→ Try it
From the records below, transcribe only the lines running from the one with "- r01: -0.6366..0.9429" through the one with "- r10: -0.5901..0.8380". Keep both of those end lines.

→ Supplied records
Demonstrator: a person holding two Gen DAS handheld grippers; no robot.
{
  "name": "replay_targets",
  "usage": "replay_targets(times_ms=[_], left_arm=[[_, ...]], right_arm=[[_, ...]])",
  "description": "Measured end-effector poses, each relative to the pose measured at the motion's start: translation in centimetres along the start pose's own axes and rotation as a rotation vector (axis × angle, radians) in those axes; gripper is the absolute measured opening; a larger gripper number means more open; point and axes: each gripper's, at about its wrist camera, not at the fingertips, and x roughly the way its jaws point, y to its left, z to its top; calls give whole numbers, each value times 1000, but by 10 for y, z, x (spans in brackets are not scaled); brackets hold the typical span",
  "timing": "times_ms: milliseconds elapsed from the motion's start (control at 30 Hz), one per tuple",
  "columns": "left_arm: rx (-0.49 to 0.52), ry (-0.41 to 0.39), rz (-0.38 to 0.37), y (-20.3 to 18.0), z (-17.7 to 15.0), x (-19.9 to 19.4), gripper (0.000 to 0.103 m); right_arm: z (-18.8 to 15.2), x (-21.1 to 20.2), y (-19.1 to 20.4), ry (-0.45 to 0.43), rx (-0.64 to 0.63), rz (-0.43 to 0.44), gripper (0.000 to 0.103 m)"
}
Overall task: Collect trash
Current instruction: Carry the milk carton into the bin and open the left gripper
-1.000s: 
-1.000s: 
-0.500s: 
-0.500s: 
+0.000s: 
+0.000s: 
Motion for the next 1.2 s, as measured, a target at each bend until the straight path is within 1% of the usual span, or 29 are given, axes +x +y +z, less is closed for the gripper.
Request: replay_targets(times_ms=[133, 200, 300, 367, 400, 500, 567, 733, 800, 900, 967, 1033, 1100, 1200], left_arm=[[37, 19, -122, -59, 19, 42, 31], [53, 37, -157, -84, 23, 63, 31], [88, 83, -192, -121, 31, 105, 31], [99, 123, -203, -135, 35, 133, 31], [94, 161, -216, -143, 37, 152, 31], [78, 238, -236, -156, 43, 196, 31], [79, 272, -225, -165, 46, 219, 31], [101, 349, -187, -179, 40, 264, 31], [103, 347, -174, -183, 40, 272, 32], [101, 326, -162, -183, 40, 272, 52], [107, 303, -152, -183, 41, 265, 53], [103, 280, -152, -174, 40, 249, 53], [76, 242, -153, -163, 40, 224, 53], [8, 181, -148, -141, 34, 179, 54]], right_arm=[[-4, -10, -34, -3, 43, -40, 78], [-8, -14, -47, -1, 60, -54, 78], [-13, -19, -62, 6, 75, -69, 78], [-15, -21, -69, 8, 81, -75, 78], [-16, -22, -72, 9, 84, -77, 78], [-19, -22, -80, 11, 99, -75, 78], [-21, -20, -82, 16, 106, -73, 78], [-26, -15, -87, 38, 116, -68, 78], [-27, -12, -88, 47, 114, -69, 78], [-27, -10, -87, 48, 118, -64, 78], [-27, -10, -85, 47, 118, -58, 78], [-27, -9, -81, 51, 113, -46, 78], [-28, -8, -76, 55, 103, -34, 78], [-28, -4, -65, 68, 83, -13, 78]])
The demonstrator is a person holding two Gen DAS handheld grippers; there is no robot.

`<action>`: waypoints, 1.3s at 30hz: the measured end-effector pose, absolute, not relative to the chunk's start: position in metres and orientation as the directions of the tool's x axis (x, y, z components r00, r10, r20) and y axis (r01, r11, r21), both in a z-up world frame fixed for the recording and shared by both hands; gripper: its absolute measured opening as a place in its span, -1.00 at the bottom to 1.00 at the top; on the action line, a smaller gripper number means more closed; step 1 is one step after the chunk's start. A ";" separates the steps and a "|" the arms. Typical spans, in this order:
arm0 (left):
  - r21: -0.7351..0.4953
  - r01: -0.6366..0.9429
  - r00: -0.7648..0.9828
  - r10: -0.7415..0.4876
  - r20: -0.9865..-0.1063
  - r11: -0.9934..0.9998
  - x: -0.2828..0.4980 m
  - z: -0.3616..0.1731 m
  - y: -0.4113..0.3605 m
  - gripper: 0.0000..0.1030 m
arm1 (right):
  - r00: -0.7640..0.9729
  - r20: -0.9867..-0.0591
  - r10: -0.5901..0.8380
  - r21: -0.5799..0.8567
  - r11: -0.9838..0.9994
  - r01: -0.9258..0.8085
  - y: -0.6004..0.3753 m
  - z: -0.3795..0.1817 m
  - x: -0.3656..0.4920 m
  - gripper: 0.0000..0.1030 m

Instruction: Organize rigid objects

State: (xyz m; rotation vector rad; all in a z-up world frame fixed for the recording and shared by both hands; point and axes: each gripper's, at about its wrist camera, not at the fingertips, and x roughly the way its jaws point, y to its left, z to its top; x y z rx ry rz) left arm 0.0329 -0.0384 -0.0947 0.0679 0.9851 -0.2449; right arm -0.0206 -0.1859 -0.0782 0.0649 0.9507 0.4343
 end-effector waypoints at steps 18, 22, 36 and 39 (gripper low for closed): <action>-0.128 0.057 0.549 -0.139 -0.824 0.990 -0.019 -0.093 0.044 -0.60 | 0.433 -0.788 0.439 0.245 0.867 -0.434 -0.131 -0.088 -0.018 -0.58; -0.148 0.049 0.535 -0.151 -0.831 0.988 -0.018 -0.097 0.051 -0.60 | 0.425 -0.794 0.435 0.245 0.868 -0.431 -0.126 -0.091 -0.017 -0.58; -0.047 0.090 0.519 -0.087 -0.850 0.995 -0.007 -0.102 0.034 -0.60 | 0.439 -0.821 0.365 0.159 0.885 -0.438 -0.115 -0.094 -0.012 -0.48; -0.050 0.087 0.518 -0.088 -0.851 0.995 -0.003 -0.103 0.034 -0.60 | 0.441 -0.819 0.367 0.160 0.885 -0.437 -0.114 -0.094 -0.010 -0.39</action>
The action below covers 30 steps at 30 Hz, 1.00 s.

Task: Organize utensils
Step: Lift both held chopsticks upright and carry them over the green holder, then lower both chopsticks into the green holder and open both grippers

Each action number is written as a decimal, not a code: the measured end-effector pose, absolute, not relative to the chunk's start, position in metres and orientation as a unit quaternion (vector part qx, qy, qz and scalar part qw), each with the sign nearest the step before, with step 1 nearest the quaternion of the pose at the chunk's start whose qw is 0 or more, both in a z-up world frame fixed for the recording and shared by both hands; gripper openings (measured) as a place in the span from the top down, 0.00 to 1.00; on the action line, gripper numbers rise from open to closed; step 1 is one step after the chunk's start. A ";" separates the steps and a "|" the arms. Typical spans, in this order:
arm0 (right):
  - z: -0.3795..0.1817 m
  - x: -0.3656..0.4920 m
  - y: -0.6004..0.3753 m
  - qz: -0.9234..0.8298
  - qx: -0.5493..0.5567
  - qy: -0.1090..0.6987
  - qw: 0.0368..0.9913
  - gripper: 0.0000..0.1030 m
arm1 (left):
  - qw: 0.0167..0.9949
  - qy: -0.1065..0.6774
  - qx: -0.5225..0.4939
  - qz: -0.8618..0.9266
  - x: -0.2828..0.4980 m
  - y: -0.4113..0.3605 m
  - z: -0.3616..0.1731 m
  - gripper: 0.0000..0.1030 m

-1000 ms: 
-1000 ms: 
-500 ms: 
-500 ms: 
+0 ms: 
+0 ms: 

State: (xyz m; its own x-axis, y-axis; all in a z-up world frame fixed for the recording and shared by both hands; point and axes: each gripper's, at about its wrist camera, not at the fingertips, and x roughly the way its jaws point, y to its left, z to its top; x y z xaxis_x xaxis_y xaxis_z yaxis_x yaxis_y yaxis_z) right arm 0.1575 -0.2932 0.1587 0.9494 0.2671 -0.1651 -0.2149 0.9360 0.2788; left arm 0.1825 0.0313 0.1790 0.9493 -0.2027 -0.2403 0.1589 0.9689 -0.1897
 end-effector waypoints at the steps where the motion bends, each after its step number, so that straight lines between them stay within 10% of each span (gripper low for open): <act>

→ Problem solution
  - r01: -0.6366..0.9429
  - r00: -0.7648..0.9828
  - r10: -0.7415..0.4876
  - r20: -0.9865..-0.1063
  - r11: -0.9934..0.9998
  - x: -0.2828..0.4980 m
  - z: -0.3616..0.1731 m
  - y: -0.4113..0.3605 m
  - gripper: 0.0000..0.1030 m
arm1 (right):
  - r00: -0.7640..0.9729
  - r20: -0.9867..-0.0591
  - r10: -0.5901..0.8380

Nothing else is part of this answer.